● **Task instructions**: After locating the line that contains "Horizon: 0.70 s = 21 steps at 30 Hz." in the records below, write out exactly that line and each line after it through the one that contains "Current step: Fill", and nothing else.

• • • •

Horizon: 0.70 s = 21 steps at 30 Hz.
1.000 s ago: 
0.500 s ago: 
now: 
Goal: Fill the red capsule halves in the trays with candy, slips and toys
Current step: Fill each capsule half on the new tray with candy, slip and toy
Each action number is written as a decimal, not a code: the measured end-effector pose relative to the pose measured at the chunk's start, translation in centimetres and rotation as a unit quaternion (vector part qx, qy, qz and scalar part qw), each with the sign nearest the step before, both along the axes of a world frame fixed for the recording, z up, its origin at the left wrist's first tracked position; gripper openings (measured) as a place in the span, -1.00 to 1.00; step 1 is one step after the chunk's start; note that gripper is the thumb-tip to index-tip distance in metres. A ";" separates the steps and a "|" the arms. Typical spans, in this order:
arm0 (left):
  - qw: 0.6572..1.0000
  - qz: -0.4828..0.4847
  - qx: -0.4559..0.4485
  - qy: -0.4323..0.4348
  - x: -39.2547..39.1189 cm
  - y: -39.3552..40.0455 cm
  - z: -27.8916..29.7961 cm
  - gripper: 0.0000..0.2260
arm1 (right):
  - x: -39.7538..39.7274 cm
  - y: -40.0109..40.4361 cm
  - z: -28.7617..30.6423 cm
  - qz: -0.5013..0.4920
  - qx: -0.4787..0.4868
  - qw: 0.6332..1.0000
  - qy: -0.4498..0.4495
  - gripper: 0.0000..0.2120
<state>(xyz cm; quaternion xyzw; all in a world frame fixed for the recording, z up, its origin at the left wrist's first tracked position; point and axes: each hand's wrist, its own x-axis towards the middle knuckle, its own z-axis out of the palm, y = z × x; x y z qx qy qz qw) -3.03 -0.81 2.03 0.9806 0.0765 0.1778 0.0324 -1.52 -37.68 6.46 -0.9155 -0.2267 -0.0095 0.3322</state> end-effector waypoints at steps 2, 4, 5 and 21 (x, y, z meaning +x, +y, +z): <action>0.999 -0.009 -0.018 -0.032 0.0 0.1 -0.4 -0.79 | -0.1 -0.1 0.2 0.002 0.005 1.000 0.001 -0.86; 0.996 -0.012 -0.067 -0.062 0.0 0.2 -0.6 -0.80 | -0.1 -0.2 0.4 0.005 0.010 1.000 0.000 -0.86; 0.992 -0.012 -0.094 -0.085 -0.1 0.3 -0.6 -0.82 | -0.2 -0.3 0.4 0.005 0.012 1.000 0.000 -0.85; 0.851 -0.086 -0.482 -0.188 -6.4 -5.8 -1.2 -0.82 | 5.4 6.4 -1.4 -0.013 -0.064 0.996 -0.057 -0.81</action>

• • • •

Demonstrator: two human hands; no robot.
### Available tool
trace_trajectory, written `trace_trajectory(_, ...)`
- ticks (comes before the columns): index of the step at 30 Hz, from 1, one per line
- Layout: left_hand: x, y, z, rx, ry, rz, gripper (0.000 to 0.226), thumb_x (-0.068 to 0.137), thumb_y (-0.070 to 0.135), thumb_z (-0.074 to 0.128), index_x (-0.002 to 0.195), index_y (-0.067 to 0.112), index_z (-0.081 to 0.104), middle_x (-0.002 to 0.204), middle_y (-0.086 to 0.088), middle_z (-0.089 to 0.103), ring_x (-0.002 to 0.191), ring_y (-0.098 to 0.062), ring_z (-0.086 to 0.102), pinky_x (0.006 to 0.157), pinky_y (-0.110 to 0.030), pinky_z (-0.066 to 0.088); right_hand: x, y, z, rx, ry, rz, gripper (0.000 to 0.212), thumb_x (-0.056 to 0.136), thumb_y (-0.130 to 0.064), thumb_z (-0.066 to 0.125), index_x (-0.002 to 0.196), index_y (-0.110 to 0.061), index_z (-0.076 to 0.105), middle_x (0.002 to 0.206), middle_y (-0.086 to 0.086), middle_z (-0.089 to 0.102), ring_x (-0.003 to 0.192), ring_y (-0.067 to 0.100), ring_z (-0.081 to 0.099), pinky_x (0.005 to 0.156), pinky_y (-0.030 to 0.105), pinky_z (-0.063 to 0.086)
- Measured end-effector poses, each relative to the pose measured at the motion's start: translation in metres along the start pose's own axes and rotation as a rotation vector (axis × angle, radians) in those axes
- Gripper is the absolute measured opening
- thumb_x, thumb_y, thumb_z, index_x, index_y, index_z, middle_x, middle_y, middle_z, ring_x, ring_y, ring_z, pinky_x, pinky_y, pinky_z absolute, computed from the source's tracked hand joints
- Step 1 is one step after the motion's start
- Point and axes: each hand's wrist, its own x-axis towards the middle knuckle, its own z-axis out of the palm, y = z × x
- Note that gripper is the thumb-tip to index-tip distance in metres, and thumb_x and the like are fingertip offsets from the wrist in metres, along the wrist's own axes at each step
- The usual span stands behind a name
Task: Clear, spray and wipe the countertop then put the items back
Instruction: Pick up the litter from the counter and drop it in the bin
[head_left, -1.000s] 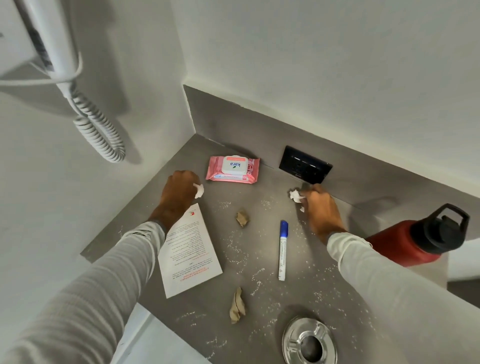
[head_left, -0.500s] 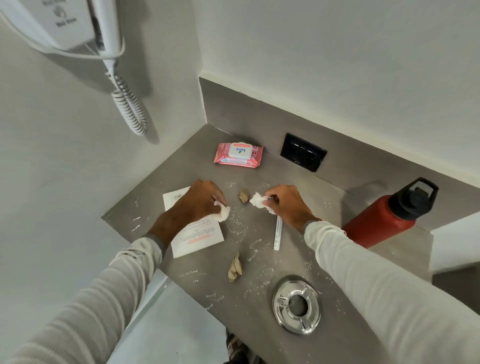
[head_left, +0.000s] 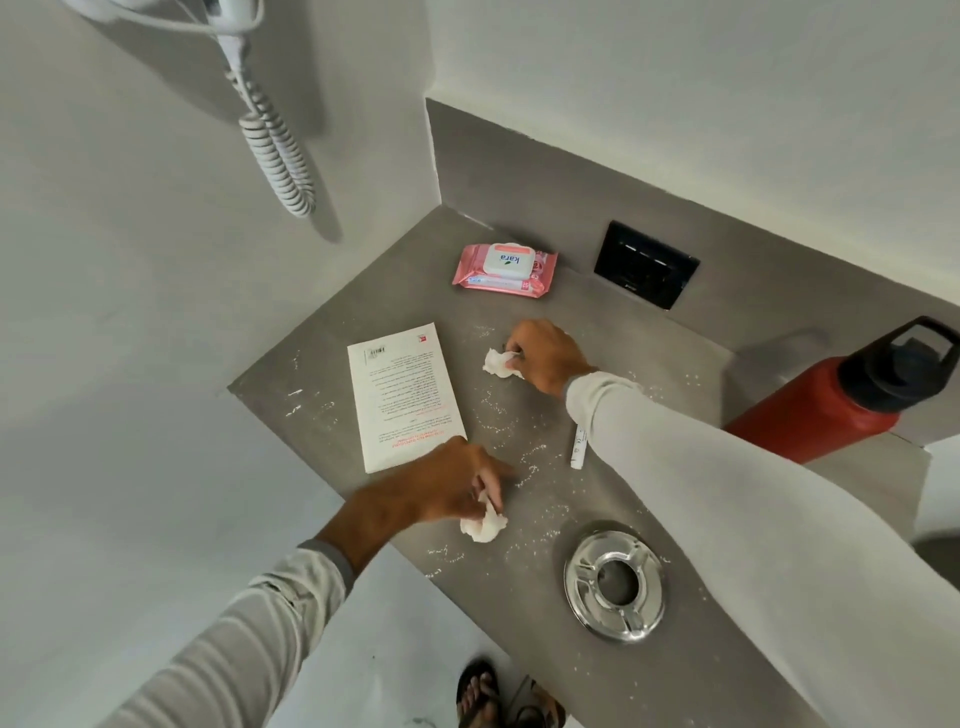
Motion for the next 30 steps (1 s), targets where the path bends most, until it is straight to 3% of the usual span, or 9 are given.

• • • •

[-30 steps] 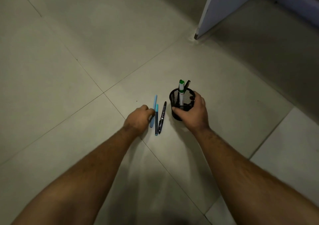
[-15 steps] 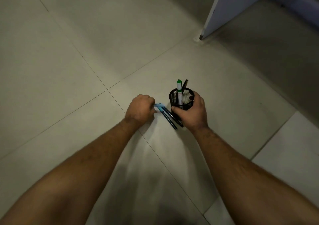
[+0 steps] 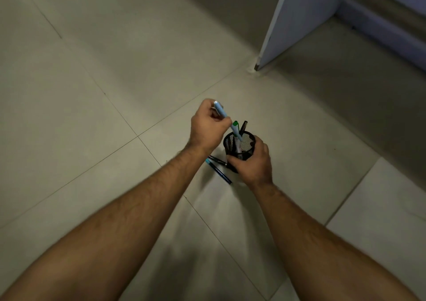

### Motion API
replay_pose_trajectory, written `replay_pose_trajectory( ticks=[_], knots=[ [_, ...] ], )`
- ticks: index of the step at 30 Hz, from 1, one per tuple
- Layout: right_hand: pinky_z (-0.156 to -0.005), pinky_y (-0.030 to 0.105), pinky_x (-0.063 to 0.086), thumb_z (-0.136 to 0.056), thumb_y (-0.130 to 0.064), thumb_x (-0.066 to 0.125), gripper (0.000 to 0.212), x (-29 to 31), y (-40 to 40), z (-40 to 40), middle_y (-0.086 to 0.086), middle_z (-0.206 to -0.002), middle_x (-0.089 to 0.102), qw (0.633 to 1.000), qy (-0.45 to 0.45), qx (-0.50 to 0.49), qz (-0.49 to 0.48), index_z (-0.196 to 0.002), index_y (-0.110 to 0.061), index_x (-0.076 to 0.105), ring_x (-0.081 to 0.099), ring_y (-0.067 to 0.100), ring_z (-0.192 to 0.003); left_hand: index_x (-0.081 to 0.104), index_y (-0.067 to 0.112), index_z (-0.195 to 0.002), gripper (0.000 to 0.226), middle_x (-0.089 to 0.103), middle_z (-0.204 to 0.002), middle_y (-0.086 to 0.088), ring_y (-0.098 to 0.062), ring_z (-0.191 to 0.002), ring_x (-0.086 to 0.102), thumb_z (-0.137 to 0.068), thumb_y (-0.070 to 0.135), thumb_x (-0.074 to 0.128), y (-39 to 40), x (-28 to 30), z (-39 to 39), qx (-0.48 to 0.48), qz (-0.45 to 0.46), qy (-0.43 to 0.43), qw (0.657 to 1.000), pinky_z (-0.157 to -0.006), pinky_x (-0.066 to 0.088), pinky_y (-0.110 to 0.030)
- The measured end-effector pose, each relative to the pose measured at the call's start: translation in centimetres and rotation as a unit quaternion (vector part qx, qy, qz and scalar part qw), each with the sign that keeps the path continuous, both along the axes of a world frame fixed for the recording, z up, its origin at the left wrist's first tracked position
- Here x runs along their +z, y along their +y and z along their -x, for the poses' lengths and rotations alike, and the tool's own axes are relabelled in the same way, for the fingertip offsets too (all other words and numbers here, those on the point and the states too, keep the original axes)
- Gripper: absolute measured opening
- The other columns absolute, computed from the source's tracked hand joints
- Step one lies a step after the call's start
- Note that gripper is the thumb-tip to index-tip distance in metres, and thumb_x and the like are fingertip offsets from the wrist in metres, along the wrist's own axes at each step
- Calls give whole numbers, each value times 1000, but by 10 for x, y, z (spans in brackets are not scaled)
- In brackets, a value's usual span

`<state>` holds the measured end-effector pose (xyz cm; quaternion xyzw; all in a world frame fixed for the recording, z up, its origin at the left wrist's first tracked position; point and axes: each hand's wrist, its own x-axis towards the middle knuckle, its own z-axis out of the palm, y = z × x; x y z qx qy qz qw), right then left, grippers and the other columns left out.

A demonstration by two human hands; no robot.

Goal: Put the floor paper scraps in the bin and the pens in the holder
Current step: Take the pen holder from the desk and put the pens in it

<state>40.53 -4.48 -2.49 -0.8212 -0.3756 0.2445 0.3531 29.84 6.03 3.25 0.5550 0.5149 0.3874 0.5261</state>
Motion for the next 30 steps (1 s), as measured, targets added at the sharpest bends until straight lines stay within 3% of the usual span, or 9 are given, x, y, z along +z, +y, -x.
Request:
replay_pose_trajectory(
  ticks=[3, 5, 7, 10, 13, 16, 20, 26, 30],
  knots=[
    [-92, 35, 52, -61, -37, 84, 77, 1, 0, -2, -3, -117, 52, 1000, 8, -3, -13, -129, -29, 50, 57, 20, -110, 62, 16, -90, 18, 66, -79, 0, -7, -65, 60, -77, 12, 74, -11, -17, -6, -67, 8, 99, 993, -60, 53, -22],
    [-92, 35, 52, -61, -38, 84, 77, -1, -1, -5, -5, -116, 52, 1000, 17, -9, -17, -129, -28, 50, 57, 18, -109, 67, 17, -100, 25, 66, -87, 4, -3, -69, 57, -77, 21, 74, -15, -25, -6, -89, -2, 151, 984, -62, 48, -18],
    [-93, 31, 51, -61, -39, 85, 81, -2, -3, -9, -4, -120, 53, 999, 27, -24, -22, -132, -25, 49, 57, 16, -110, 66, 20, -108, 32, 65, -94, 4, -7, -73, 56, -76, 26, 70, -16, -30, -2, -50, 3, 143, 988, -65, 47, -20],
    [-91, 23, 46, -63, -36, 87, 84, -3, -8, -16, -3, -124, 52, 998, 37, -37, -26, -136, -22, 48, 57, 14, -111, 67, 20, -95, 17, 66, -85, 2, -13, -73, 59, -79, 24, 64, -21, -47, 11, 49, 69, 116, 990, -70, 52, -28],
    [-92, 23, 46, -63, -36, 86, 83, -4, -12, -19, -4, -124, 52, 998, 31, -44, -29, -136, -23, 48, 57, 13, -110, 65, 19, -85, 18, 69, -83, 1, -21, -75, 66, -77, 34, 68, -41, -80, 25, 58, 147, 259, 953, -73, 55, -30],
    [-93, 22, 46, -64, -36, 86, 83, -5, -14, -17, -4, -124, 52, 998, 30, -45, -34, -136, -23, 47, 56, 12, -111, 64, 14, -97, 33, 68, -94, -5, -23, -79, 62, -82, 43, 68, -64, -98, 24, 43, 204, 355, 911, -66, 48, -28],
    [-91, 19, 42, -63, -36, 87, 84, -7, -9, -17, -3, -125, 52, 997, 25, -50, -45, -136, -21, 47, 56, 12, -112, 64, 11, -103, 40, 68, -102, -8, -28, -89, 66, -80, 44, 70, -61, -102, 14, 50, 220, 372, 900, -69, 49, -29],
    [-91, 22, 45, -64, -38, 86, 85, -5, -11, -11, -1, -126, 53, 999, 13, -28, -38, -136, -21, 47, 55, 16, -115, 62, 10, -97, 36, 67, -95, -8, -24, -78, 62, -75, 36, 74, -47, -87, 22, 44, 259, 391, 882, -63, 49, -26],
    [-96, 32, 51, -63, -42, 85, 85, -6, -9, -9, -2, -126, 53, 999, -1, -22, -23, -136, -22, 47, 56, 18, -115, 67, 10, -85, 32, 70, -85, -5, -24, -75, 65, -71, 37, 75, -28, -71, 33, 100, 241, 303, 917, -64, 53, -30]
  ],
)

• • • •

● **Answer for this exercise**:
Horizon: 0.70 s = 21 steps at 30 Hz.
1.000 s ago: 
0.500 s ago: 
now: 
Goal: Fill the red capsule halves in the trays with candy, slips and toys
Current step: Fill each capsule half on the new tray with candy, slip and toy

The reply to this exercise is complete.